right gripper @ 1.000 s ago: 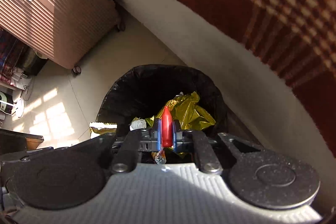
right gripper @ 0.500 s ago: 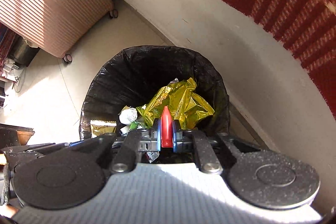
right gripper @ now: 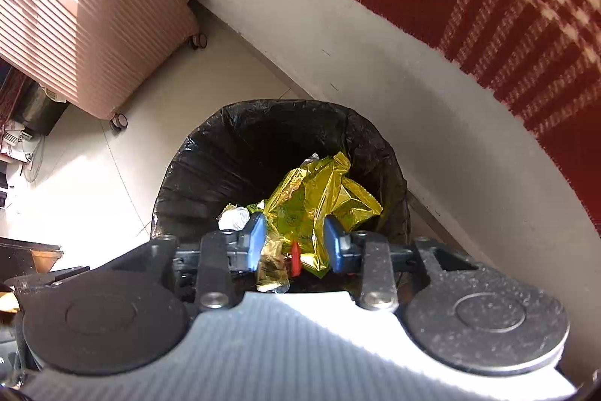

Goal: Collect trash
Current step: 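Open both tools to drop the gold wrapper and red item into the bin, then move both open tools back over the blanket toward the green wrapper and red marker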

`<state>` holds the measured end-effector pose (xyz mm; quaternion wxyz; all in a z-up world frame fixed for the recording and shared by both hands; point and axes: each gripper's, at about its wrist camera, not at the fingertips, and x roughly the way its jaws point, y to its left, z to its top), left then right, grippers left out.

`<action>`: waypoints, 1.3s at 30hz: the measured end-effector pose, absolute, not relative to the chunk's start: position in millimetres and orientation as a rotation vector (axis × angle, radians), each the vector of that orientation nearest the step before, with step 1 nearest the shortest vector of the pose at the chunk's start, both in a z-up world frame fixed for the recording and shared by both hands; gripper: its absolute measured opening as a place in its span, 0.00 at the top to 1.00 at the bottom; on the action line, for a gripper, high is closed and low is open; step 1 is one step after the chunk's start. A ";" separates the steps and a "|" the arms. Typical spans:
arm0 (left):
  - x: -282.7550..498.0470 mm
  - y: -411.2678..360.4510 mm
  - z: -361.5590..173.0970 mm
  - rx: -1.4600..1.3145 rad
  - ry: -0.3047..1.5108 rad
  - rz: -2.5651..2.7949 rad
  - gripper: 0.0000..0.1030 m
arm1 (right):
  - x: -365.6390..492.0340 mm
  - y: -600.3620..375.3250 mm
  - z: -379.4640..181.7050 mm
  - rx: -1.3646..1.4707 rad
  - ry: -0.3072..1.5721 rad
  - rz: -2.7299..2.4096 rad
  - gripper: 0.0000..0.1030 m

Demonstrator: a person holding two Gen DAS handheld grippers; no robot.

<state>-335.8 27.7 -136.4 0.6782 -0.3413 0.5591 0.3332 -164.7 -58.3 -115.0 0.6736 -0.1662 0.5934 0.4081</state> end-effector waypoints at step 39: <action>-54.9 -4.7 113.3 -0.399 0.717 0.400 0.11 | 56.9 -174.2 107.9 -0.252 0.753 0.612 0.40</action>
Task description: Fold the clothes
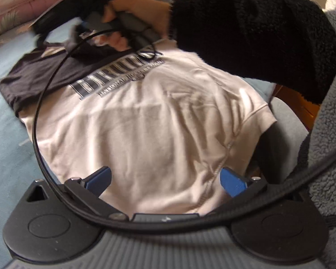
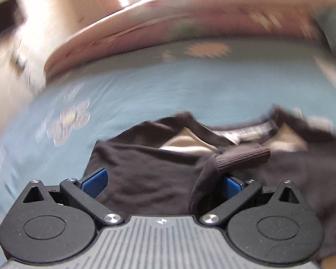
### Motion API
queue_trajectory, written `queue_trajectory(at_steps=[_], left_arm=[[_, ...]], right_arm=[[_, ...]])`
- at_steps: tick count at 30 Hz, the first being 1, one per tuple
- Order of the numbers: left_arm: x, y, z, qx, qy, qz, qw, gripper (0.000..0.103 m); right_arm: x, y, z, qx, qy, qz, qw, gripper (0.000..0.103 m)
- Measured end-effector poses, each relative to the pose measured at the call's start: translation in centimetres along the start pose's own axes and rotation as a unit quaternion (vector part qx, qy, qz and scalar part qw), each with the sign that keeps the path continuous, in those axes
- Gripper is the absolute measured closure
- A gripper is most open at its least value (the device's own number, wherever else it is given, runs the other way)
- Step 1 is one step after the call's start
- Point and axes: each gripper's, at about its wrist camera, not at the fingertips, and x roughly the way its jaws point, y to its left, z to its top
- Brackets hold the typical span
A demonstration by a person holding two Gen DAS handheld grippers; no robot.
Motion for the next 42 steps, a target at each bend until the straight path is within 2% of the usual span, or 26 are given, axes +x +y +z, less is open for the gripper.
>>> queue_trajectory(at_steps=[3,6,9,11,14,18,21,23,27,31,34,36,38,42], left_arm=[[0.2,-0.2,-0.3,-0.003,0.006,-0.004,1.0,0.001],[0.4,-0.1,-0.7,-0.009,0.012,-0.005,0.9999,0.001],[0.4,0.3,-1.2,-0.018,0.016,-0.002,0.9997,0.001],[0.4,0.6,-1.5,-0.023,0.017,0.001,0.9996,0.001],[0.4,0.8,-1.7,-0.027,0.019,0.005,0.9995,0.001],[0.4,0.4,-1.8,-0.022,0.018,0.004,0.9996,0.001],[0.4,-0.1,-1.6,-0.017,0.016,0.002,0.9997,0.001],[0.3,-0.5,-1.4,-0.013,0.015,0.002,0.9998,0.001],[0.2,-1.5,-1.1,-0.006,0.016,0.002,0.9998,0.001],[0.3,-2.6,-0.7,-0.004,0.022,0.004,0.9997,0.001],[0.4,-3.2,-0.5,-0.005,0.029,0.006,0.9995,0.001],[0.6,-3.4,-0.5,-0.01,0.036,0.012,0.9992,0.001],[0.6,-3.4,-0.7,-0.018,0.042,0.013,0.9989,0.001],[0.9,-2.7,-1.9,-0.039,0.055,0.016,0.9976,0.001]], right_arm=[[1.5,4.4,-0.4,-0.112,0.018,-0.019,0.993,0.0],[2.8,7.9,-1.3,-0.202,0.03,-0.031,0.978,0.0],[3.6,10.1,-2.1,-0.257,0.041,-0.04,0.965,0.0],[3.9,10.8,-2.3,-0.268,0.044,-0.046,0.961,0.0],[3.1,9.9,-1.6,-0.239,0.038,-0.029,0.97,0.0],[1.0,6.9,-0.1,-0.156,0.018,0.008,0.988,0.0],[-0.7,2.8,0.9,-0.071,0.006,0.023,0.997,0.0],[-1.9,-0.1,1.6,-0.012,-0.001,0.031,0.999,0.0],[-3.2,-6.2,1.0,0.105,0.003,0.061,0.993,0.0],[-2.9,-11.2,-1.5,0.211,0.023,0.118,0.97,0.0],[-1.9,-12.9,-3.7,0.258,0.033,0.143,0.955,0.0],[-0.7,-13.2,-5.5,0.284,0.068,0.156,0.944,0.0],[-0.8,-12.6,-5.9,0.265,0.076,0.169,0.946,0.0],[-2.6,-11.5,-3.4,0.207,0.065,0.194,0.957,0.0]])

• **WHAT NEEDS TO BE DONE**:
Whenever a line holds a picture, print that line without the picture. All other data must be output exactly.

• **RESPONSE AREA**:
right gripper @ 1.000 s ago: 
right gripper @ 0.500 s ago: 
right gripper @ now: 

Goal: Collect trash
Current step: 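Open both tools to drop the gold wrapper and red item into the bin, then move both open tools back over the blanket toward the green wrapper and red marker
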
`<state>` holds the measured end-effector pose (xyz mm; quaternion wxyz; all in a z-up world frame fixed for the recording and shared by both hands; point and axes: each gripper's, at about its wrist camera, not at the fingertips, and x roughly the way its jaws point, y to its left, z to its top), left then right, grippers left out.

`<action>`: waypoints, 1.3s at 30hz: the measured end-effector pose, absolute, not relative to the chunk's start: position in millimetres and orientation as a rotation vector (axis × angle, radians), each the vector of that orientation nearest the step before, with step 1 nearest the shortest vector of the pose at the chunk's start, both in a z-up world frame fixed for the recording and shared by both hands; gripper: its absolute measured opening as a place in its span, 0.00 at the top to 1.00 at the bottom; on the action line, for a gripper, high is closed and low is open; step 1 is one step after the chunk's start. A ";" separates the steps and a "|" the arms. Typical spans:
arm0 (left):
  - x: -282.7550..498.0470 mm
  - y: -411.2678..360.4510 mm
  - z: -361.5590..173.0970 mm
  - rx: -1.4600..1.3145 rad
  - ry: -0.3047..1.5108 rad
  - rz: -2.5651..2.7949 rad
  - gripper: 0.0000..0.1030 m
arm1 (right):
  - x: -365.6390..492.0340 mm
  - y: -600.3620..375.3250 mm
  - z: -379.4640..181.7050 mm
  - rx: -1.3646..1.4707 rad
  - ry: -0.3072..1.5721 rad
  - rz: -2.7299..2.4096 rad
  - gripper: 0.0000..0.1030 m

Demonstrator: a person holding two Gen DAS handheld grippers; no robot.

<state>-335.8 27.7 -136.4 0.6782 -0.3413 0.5591 0.3332 -164.7 -58.3 -115.0 0.6736 -0.1662 0.5934 0.4081</state> end-effector waypoints at step 39: <action>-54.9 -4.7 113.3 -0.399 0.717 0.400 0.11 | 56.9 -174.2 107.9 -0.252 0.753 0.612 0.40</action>
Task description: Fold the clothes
### Motion API
queue_trajectory, written `queue_trajectory(at_steps=[_], left_arm=[[_, ...]], right_arm=[[_, ...]])`
- at_steps: tick count at 30 Hz, the first being 1, one per tuple
- Order of the numbers: left_arm: x, y, z, qx, qy, qz, qw, gripper (0.000..0.103 m); right_arm: x, y, z, qx, qy, qz, qw, gripper (0.000..0.103 m)
- Measured end-effector poses, each relative to the pose measured at the call's start: translation in centimetres along the start pose's own axes and rotation as a unit quaternion (vector part qx, qy, qz and scalar part qw), each with the sign that keeps the path continuous, in those axes
- Gripper is the absolute measured closure
- A gripper is most open at its least value (the device's own number, wherever else it is given, runs the other way)
- Step 1 is one step after the call's start
- Point and axes: each gripper's, at about its wrist camera, not at the fingertips, and x roughly the way its jaws point, y to its left, z to its top
- Brackets hold the typical span
A demonstration by a person holding two Gen DAS handheld grippers; no robot.
Motion for the next 42 steps, a target at each bend until the straight path is within 2% of the usual span, or 26 are given, axes +x +y +z, less is open for the gripper.
>>> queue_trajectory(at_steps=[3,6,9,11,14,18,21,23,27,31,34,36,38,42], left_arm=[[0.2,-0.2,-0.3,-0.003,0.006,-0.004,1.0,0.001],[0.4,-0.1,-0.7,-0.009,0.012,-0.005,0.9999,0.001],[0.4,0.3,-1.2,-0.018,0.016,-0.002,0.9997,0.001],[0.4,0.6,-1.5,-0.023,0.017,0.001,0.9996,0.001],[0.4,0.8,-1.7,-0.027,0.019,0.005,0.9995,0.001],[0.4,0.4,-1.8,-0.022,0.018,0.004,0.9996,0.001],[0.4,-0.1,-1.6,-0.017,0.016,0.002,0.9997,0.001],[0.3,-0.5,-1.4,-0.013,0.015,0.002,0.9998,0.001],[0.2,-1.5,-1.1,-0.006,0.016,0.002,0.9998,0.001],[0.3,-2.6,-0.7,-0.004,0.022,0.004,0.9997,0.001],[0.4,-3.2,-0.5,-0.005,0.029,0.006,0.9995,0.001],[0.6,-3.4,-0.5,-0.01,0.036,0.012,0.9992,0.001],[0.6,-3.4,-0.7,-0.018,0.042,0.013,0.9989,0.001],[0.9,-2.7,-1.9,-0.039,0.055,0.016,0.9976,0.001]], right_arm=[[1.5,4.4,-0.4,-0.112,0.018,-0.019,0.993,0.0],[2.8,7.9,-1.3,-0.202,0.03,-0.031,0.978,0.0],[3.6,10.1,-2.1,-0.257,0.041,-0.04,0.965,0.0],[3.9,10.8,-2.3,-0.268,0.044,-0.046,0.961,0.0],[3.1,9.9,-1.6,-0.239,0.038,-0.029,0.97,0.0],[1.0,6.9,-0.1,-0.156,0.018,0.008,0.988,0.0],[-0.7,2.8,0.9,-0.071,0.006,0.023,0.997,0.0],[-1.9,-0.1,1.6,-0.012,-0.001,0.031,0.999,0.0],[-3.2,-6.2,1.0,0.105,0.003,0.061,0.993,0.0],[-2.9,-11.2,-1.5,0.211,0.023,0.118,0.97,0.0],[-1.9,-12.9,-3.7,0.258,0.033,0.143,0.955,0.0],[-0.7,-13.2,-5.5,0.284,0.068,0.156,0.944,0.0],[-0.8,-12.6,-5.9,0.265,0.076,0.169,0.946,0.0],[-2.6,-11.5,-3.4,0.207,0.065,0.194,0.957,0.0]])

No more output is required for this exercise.